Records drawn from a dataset
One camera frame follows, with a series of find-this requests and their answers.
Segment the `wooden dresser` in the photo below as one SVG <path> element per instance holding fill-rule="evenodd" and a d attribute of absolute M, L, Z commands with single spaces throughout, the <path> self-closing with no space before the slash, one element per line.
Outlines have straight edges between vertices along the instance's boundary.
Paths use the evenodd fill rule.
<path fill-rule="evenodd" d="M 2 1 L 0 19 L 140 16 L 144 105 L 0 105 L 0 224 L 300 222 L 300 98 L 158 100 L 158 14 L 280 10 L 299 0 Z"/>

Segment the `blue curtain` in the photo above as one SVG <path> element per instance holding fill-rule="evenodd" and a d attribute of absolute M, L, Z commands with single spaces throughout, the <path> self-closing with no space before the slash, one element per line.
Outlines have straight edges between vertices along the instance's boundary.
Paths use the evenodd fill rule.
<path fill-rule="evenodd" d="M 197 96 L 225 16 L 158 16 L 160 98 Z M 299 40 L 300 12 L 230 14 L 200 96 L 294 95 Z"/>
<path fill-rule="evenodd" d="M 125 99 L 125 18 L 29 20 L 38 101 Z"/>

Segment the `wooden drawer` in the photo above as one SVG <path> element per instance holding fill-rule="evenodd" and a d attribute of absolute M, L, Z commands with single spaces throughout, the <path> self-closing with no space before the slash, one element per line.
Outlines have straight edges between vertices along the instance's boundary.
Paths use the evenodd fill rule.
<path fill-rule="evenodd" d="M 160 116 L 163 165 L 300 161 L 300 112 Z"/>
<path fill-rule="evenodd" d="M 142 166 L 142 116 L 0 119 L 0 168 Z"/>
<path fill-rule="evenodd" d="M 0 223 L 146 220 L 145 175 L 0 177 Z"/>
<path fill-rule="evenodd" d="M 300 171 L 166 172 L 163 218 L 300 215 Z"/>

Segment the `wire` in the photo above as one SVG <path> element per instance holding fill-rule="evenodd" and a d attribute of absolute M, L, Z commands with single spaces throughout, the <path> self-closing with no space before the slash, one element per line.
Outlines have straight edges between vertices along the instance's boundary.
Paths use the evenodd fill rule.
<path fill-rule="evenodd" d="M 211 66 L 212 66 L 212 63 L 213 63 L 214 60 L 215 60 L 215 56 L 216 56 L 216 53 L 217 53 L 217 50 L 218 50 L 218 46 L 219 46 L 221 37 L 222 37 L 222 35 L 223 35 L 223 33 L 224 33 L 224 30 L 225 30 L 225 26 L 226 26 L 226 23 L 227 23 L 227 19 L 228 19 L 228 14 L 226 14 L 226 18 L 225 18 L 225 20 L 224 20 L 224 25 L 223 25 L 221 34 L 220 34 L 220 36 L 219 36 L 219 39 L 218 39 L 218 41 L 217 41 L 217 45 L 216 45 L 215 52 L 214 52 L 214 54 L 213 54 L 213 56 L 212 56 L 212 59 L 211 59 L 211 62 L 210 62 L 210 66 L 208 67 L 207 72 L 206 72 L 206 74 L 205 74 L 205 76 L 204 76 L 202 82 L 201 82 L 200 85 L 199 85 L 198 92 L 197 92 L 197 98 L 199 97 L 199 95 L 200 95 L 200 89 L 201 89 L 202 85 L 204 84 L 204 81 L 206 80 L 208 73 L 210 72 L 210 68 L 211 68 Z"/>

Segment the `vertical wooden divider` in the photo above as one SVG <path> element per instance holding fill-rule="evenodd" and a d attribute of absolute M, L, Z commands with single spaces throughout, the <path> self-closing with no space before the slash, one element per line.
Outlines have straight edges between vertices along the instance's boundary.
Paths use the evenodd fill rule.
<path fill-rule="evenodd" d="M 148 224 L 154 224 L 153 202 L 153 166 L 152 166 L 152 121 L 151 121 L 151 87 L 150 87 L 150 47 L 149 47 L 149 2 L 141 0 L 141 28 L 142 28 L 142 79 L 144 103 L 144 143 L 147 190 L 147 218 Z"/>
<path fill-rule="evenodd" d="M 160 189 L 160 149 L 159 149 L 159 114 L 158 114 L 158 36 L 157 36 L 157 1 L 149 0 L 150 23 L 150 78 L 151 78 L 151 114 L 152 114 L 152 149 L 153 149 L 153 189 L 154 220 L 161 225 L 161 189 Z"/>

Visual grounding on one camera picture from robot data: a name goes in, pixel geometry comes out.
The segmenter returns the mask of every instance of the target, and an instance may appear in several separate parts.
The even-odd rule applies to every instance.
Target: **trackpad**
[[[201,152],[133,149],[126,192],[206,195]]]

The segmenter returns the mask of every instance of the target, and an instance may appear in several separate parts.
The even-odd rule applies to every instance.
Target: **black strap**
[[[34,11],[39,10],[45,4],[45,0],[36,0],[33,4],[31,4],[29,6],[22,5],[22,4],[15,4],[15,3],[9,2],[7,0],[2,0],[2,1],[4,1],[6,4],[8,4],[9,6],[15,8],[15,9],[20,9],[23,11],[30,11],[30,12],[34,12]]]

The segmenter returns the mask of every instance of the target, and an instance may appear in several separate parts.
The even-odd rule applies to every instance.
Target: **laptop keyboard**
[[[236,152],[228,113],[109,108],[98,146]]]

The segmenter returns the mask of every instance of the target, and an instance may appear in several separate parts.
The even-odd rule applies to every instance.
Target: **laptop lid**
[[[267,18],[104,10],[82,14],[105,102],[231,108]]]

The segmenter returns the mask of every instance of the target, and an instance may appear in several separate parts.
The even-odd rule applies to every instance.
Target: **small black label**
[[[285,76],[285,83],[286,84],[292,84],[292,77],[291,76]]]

→ THE TASK: Please return all of the records exactly as they appear.

→ SOLUTION TO THIS EXERCISE:
One camera frame follows, with a series of find-this requests and their answers.
Segment the `wooden dresser` in the photo below as one SVG <path> element per instance holding fill-rule="evenodd" and a d attribute of absolute M, L, Z commands with single spaces throughout, the <path> self-closing with no space before the slash, one element per line.
Outlines have straight edges between vertices along the instance's boundary.
Paths use the evenodd fill rule.
<path fill-rule="evenodd" d="M 2 1 L 0 19 L 140 16 L 144 105 L 0 105 L 0 224 L 300 222 L 300 98 L 158 100 L 158 14 L 280 10 L 299 0 Z"/>

Segment the `blue curtain` in the photo above as one SVG <path> element per instance holding fill-rule="evenodd" and a d attribute of absolute M, L, Z commands with single spaces throughout, the <path> self-closing with no space before the slash, one element per line.
Outlines have straight edges between vertices along the instance's boundary.
Paths use the evenodd fill rule.
<path fill-rule="evenodd" d="M 197 96 L 225 16 L 158 16 L 160 98 Z M 299 40 L 300 12 L 230 14 L 200 96 L 294 95 Z"/>
<path fill-rule="evenodd" d="M 125 99 L 125 18 L 29 20 L 38 101 Z"/>

Segment the `wooden drawer` in the photo above as one SVG <path> element per instance holding fill-rule="evenodd" and a d attribute of absolute M, L, Z commands with single spaces throughout, the <path> self-closing with no space before the slash, one element per line.
Outlines have straight edges between vertices along the instance's boundary.
Paths use the evenodd fill rule.
<path fill-rule="evenodd" d="M 160 116 L 163 165 L 300 161 L 300 112 Z"/>
<path fill-rule="evenodd" d="M 142 166 L 142 116 L 0 119 L 0 168 Z"/>
<path fill-rule="evenodd" d="M 0 223 L 146 220 L 145 175 L 0 177 Z"/>
<path fill-rule="evenodd" d="M 300 171 L 166 172 L 163 218 L 300 215 Z"/>

Segment the `wire` in the photo above as one SVG <path> element per instance holding fill-rule="evenodd" and a d attribute of absolute M, L, Z commands with single spaces throughout, the <path> self-closing with no space before the slash, one element per line.
Outlines have straight edges between vertices along the instance's boundary.
Paths use the evenodd fill rule.
<path fill-rule="evenodd" d="M 211 66 L 212 66 L 212 63 L 213 63 L 214 60 L 215 60 L 215 56 L 216 56 L 216 53 L 217 53 L 217 50 L 218 50 L 218 46 L 219 46 L 221 37 L 222 37 L 222 35 L 223 35 L 223 33 L 224 33 L 224 30 L 225 30 L 225 26 L 226 26 L 226 23 L 227 23 L 227 19 L 228 19 L 228 14 L 226 14 L 226 18 L 225 18 L 225 20 L 224 20 L 224 25 L 223 25 L 221 34 L 220 34 L 220 36 L 219 36 L 219 39 L 218 39 L 218 41 L 217 41 L 217 45 L 216 45 L 215 52 L 214 52 L 214 54 L 213 54 L 213 56 L 212 56 L 212 59 L 211 59 L 211 62 L 210 62 L 210 66 L 208 67 L 207 72 L 206 72 L 206 74 L 205 74 L 205 76 L 204 76 L 202 82 L 201 82 L 200 85 L 199 85 L 198 92 L 197 92 L 197 98 L 199 97 L 199 95 L 200 95 L 200 89 L 201 89 L 202 85 L 204 84 L 204 81 L 206 80 L 208 73 L 210 72 L 210 68 L 211 68 Z"/>

Segment the `vertical wooden divider` in the photo above as one SVG <path> element per instance holding fill-rule="evenodd" and a d attribute of absolute M, L, Z commands with single spaces throughout, the <path> self-closing with no space before the slash, one element per line.
Outlines have straight edges between vertices along the instance's boundary.
Paths use the evenodd fill rule.
<path fill-rule="evenodd" d="M 148 224 L 154 224 L 153 202 L 153 166 L 152 166 L 152 121 L 151 121 L 151 87 L 150 87 L 150 47 L 149 47 L 149 2 L 141 0 L 141 28 L 142 28 L 142 79 L 144 103 L 144 143 L 147 190 L 147 218 Z"/>
<path fill-rule="evenodd" d="M 160 189 L 160 149 L 159 149 L 159 114 L 158 114 L 158 36 L 157 36 L 157 1 L 149 0 L 150 23 L 150 78 L 151 78 L 151 114 L 152 114 L 152 149 L 153 149 L 153 189 L 154 220 L 161 225 L 161 189 Z"/>

Visual grounding on one camera picture from robot data: a name goes in, pixel geometry comes out.
The segmenter returns the mask of every instance of the target, and an instance may appear in several separate parts.
The even-odd rule applies to every instance.
Target: **trackpad**
[[[201,152],[133,149],[126,192],[206,195]]]

The segmenter returns the mask of every instance of the target, and an instance may appear in several separate parts.
The even-odd rule applies to every instance.
Target: **black strap**
[[[34,11],[39,10],[45,4],[45,0],[36,0],[33,4],[31,4],[29,6],[22,5],[22,4],[15,4],[15,3],[9,2],[7,0],[2,0],[2,1],[4,1],[6,4],[8,4],[9,6],[15,8],[15,9],[20,9],[23,11],[30,11],[30,12],[34,12]]]

The segmenter returns the mask of every instance of the target, and an instance may appear in several separate parts.
The even-odd rule applies to every instance.
Target: **laptop keyboard**
[[[236,152],[228,113],[109,108],[98,146]]]

The segmenter returns the mask of every instance of the target, and an instance may appear in several separate parts.
The even-odd rule applies to every instance.
Target: **laptop lid**
[[[267,18],[104,10],[82,14],[105,102],[231,108]]]

The segmenter returns the mask of every instance of the target, and an instance may appear in several separate parts.
The even-odd rule applies to every instance.
Target: **small black label**
[[[285,76],[285,83],[286,84],[292,84],[292,77],[291,76]]]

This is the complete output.